*What this task involves*.
In the entries below, how many lines contain "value"? Answer with the number and nothing else.
··· Input records ···
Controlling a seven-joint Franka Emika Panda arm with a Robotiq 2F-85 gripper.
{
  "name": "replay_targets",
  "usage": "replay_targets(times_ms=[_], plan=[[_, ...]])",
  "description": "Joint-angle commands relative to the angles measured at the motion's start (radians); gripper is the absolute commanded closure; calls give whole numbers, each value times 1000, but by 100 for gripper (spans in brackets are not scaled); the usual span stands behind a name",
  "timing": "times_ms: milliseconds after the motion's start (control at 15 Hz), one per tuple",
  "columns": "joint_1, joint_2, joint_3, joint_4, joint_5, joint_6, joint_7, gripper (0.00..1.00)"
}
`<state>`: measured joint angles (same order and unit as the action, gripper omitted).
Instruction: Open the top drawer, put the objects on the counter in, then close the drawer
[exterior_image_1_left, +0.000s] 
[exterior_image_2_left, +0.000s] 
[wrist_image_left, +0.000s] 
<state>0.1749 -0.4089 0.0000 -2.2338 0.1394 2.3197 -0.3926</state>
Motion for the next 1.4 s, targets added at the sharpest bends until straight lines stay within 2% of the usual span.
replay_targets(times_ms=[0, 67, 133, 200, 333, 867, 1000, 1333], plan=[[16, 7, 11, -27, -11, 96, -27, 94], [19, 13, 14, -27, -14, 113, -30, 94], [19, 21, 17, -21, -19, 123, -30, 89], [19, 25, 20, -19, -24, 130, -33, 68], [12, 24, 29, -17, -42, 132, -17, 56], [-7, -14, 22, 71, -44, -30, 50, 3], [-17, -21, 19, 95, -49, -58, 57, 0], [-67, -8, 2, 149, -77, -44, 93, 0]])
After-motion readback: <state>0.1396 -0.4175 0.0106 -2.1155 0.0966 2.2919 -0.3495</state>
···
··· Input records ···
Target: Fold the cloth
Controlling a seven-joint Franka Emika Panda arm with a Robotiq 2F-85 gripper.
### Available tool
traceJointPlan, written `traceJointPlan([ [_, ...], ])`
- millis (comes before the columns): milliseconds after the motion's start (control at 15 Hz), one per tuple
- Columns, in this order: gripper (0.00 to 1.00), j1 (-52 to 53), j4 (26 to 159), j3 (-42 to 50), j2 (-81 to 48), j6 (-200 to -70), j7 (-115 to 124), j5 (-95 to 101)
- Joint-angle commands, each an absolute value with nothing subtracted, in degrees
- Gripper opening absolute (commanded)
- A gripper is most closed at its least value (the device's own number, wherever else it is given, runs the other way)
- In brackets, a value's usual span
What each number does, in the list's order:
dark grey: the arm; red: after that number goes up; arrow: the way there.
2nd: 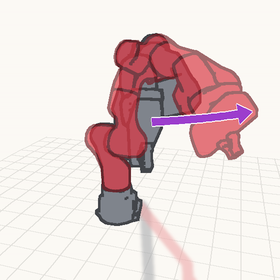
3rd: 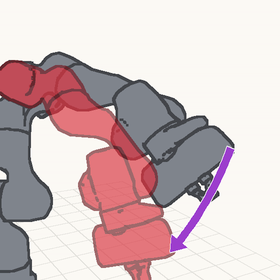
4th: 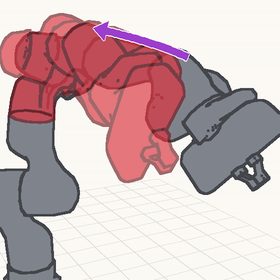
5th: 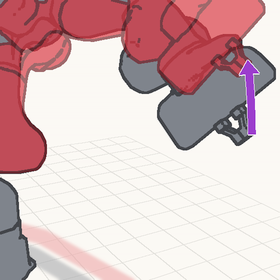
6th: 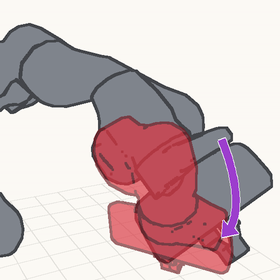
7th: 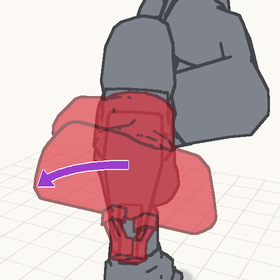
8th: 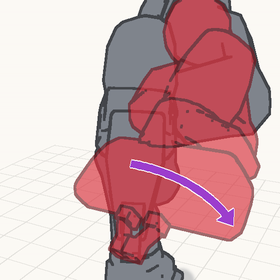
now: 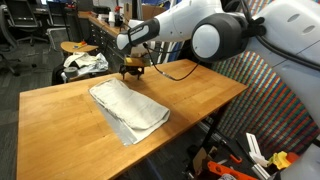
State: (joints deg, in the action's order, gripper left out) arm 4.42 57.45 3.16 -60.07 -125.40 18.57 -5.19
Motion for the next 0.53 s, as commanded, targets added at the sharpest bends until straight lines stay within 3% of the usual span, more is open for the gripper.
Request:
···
*Exercise response*.
4